I've been reading about RoCE and it talks about transferring data zero copy between the memory in one server directly to the memory of an application in another server. Most articles make a point to say this is done without involvement from the CPU. I don't understand how this is accomplished though. How does the data get from the adapter to the RAM without any processing from the CPU? How does it know where the application's data is in RAM?


Solution 1:

I think you misunderstand "without CPU". It does not mean the CPU is not involved at all - it just means that the CPU is not doing the copying. It does - via drivers - the setup of the copy operation and then the hardware does the actual processing.

Your link says so VERY explicitly - just read it:

RDMA supports zero-copy networking by enabling the network adapter to transfer data directly from the wire

That is the copy operation, not the setup. Someone has to tell the network adapter.
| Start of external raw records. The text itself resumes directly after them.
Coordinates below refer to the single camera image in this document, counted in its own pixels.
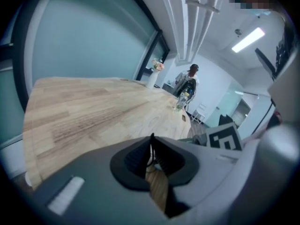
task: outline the fluorescent light
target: fluorescent light
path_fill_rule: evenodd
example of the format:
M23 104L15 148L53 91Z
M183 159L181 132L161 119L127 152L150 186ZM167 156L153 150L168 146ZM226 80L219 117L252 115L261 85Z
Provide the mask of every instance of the fluorescent light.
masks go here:
M236 94L240 94L240 95L244 95L243 92L239 92L239 91L234 91Z
M240 50L254 43L256 40L260 39L263 36L264 36L263 30L257 28L253 32L251 32L247 37L241 40L236 46L234 46L232 50L238 53Z

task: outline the white ceiling
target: white ceiling
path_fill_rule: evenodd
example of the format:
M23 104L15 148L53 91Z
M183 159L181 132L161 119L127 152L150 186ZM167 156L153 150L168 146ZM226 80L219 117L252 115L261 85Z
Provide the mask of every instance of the white ceiling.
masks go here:
M239 53L232 51L232 47L235 44L257 27L260 27L265 32L264 37ZM235 34L235 29L242 30L243 34L240 38ZM214 52L233 66L251 69L262 67L255 54L256 48L259 48L270 62L275 65L276 46L282 38L283 31L284 22L277 13L271 12L270 15L261 15L258 18L251 14L249 10L241 9L239 4L223 0L220 13L214 14L211 20L205 41L213 44L216 48Z

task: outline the chair
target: chair
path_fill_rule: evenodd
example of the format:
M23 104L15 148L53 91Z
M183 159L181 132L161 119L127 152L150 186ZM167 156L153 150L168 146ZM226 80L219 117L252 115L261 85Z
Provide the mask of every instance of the chair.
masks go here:
M199 104L199 107L193 112L192 114L192 121L194 121L198 116L199 118L196 120L199 124L202 122L202 120L205 119L205 110L206 110L206 106L202 103Z

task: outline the wooden table
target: wooden table
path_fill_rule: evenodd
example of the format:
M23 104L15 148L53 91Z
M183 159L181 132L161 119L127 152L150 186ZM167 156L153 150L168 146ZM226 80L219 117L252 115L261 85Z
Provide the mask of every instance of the wooden table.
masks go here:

Understand that modern networks where this really does shine are 100+ gigabit - 10 gigabyte+ - per second, often multiple lines combined, with high end these days being 400gigabit.

That is a lot - for the CPU to read from RAM, loop over it then send it to the Adapter, when you could just tell the adapter which memory to read and send.

But again, "no involvement" is not "no CPU at all", it is "CPU is not copying the data". It still does all the control.